_What you should do_.
Search the listing for the word "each" and copy every line where it turns up.

_Given material_.
****************************************
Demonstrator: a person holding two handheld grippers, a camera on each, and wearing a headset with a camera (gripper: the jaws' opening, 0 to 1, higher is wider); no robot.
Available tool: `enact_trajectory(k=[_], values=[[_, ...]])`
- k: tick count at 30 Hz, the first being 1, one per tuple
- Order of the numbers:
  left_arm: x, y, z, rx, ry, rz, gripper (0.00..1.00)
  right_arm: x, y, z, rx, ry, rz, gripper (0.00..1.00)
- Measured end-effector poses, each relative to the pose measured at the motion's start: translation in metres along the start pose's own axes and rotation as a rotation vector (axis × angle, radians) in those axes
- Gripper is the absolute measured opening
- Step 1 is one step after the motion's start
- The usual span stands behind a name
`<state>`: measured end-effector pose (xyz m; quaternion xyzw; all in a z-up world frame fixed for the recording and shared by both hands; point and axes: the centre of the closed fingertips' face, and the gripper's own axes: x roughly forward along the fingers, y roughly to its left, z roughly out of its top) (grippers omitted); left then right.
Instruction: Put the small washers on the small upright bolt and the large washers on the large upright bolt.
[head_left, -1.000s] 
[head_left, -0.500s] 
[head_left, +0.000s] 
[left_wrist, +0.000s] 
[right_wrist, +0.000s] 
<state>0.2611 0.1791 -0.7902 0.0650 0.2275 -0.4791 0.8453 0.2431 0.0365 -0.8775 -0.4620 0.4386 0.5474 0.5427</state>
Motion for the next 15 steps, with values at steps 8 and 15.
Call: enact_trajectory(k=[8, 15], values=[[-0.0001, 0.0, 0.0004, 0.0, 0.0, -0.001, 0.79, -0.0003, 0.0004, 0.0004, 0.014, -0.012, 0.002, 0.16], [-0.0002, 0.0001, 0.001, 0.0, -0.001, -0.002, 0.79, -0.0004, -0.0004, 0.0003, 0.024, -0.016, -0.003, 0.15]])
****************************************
_Reply_.
Demonstrator: a person holding two handheld grippers, a camera on each, and wearing a headset with a camera (gripper: the jaws' opening, 0 to 1, higher is wider); no robot.
- Measured end-effector poses, each relative to the pose measured at the motion's start: translation in metres along the start pose's own axes and rotation as a rotation vector (axis × angle, radians) in those axes

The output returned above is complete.